一口ハンバーグを口に入れれば、頬はほんのり赤く染まりとろけるような笑みが零れ落ちる。
(さすがに落ち着きのあるエレノアでもこの美味さの前には無力だったみたいだな)
エレノアは言葉通り、ハンバーグを大変気に入ったようで、飲み込んだらすぐもう一口分の肉を口の中へと放り込み咀嚼している。

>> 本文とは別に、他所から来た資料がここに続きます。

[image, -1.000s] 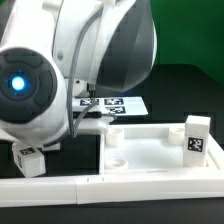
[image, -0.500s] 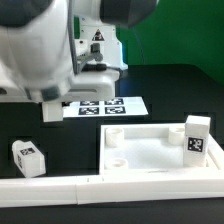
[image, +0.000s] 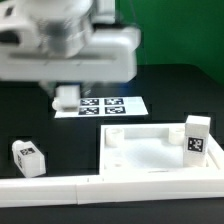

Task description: Assemble square table

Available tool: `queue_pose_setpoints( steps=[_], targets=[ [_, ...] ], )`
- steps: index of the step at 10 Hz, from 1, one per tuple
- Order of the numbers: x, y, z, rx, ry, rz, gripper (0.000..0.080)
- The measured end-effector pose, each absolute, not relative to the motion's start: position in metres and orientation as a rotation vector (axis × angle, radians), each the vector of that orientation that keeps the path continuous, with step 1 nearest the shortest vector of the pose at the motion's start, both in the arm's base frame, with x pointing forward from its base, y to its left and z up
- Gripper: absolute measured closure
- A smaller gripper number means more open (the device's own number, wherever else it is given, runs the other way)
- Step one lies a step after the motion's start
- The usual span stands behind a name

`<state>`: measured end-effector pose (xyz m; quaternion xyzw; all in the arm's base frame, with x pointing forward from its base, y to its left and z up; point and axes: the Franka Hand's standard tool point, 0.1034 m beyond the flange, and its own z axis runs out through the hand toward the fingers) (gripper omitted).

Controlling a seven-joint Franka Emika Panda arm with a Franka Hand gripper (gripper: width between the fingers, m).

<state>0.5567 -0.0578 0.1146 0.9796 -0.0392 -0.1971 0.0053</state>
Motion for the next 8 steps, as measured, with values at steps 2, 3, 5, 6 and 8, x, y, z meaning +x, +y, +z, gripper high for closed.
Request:
queue_pose_setpoints(
  steps=[2,3,5,6,8],
  targets=[
    [0.569,-0.039,0.125,3.103,-0.131,-0.293,0.0515],
    [0.569,-0.040,0.123,3.107,-0.128,-0.218,0.0515],
    [0.576,-0.041,0.122,3.103,-0.121,0.043,0.0515],
    [0.577,-0.037,0.120,3.095,-0.152,0.145,0.0515],
    [0.585,-0.012,0.115,3.105,-0.096,0.299,0.0515]
  ],
)
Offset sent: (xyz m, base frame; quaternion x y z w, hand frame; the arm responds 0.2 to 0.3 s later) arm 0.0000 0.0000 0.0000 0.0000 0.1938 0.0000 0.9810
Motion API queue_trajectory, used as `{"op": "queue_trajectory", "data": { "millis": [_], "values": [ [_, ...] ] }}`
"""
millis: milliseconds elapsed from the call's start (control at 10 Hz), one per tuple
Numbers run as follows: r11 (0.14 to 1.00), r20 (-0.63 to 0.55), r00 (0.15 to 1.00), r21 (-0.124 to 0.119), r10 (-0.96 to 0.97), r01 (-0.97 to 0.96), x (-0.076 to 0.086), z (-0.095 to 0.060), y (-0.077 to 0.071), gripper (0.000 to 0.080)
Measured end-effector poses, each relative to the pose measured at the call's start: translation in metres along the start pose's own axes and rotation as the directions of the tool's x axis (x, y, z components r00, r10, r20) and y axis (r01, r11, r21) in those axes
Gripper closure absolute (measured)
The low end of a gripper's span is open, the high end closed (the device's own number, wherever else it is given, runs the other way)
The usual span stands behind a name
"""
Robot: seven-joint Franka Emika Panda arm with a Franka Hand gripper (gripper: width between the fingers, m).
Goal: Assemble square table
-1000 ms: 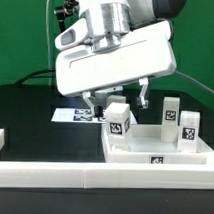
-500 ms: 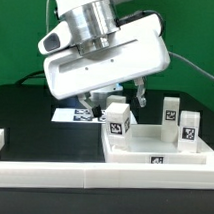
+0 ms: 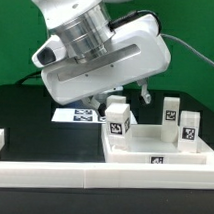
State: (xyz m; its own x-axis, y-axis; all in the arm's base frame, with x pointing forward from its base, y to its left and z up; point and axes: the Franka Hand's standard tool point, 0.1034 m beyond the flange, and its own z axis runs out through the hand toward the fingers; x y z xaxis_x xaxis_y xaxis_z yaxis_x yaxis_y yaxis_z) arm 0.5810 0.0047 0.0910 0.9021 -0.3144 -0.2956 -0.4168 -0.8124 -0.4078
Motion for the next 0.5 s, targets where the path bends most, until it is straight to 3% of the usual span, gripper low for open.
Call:
{"op": "queue_trajectory", "data": {
  "millis": [100, 200, 400, 500],
  "values": [
    [1.000, 0.009, 1.000, -0.007, 0.003, -0.003, -0.001, 0.000, 0.000, 0.0151],
    [0.999, 0.035, 0.999, -0.042, 0.001, 0.000, 0.003, -0.005, -0.001, 0.0151],
    [0.997, 0.066, 0.998, -0.080, 0.010, -0.005, 0.013, -0.010, -0.004, 0.0151],
    [0.997, 0.063, 0.998, -0.081, 0.002, 0.003, 0.015, -0.013, -0.003, 0.0151]
  ]
}}
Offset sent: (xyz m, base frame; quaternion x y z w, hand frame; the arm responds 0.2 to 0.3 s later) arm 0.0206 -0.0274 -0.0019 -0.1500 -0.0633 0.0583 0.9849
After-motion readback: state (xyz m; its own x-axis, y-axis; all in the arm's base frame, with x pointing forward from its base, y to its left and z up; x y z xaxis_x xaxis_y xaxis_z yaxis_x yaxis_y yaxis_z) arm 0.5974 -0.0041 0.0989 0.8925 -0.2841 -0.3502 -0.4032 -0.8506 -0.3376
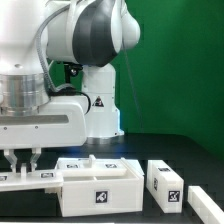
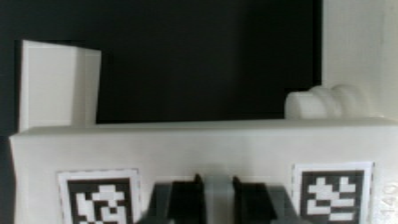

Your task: Assemble cabinet

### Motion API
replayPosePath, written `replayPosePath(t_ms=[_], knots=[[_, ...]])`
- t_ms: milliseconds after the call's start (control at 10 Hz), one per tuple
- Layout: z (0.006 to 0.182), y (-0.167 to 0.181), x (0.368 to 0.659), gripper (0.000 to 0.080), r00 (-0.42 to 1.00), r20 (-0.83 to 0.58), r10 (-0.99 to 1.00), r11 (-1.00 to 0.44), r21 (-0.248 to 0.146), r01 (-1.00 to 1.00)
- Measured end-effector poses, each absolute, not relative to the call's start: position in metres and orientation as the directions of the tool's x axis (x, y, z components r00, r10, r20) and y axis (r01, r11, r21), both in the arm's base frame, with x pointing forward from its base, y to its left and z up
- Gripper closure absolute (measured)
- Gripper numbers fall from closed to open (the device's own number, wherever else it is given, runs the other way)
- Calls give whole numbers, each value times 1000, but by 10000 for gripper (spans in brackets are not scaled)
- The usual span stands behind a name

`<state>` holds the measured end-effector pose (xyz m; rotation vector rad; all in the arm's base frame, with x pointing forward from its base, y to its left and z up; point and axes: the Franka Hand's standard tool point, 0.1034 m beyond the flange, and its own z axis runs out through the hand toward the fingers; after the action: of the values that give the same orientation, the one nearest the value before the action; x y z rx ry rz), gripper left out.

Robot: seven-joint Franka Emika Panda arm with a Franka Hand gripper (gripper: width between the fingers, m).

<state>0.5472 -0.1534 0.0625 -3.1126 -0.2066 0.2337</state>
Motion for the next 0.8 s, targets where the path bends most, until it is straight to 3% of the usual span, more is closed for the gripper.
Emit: replayPosePath(t_ms=[800], knots=[[63, -143, 553, 734, 964, -155, 214, -976, -1, 217]])
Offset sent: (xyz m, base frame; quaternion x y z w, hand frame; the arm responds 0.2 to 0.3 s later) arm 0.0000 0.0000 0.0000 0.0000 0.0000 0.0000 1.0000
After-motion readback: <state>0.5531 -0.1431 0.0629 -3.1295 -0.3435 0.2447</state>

「ああ、マジでうめぇな。 ただ肉食ってるだけでも美味いが、調理法が違うだけでこんなに違うもんなのかよ」
どうやらヴェイグもハンバーグの虜らしい。
さすがは兄妹というべきか、エレノア同様に次々にハンバーグを口へと運んでいる。
「ふふふ、皆さまお気に召していただけたようですね。 調理した者として最上級の賛辞、ありがとうございます」
楽し気に笑みを浮かべ、カレンさんは俺たちに優し気な眼差しを向けている。
カレンさんの横では同じように楽し気な笑みを浮かべるシャルの表情が見えた。
◇ ◇ ◇ ◇
俺たちはハンバーグに舌鼓を打ち、食事は大好評のまま終わった。
今は玄関前。 すでに帰宅の準備を整え、シャルの家を後にする寸前だ。
「はぁ……ホンマうまかったわぁ。 また食べたいって思ってもうたもん。 もうすっかりカレンさんの料理のファンやで」
今日一番ハンバーグに対して過剰とも言える反応を見せていたティア。
顔にはとても言葉では言い表せそうにないほどのとろけた表情が浮かんでいる。
「ふふふ、ありがとうございます。 ぜひまたいらしてください。 姫様もそう思っていらっしゃるでしょうし、ね?」
カレンさんは軽く目を閉じウインクを一つ。
シャルはカレンさんの問いに満面の笑みを浮かべて返した。
「ええ! 今日は本当に楽しかったです! ぜひまた一緒にお食事しましょう!」
「俺たちこそ楽しかったよ。 カレンさんもシャルも本当にありがとう」
「いえいえ、楽しんでいただけたなら幸いです。 お帰りの際はお気を付けくださいね? どうも最近物騒ですから」
最近物騒というのは恐らく、魔物のことだろう。
ティアも言っていたが襲われた人もいたみたいだし、心配する気持ちは分かる。
ただ、さすがに王都の中で出るとは思いたくないけど。
「あはは、さすがに魔物が王都内に出たりはしないでしょうけど……お気遣いありがとうございます。 気を付けて帰りますね」
「ええ、そうしてください。 何事も用心するに越したことはないですからね」
カレンさんは深くうなずきながら言葉を返してくる。
瞳の奥には濃い心配の色が見え、心から心配してくれているのがわかった。
「おう、サンキュな。 それじゃ帰らせてもらうぜ」
「はい。 それでは皆様、お気をつけて」
俺たちはカレンさんの言葉を聞き、街へと歩き出す。
学院で話していた通り、ヴェイグたちに王都を案内するためだ。
さすがに時間があると言っても王都は広いため、今回は今いる東区を少しだけ案内して回る。
予定通り町の案内を済ませた後は、互いに別れを告げて各々別の方向へと足を向け、家へと帰っていった。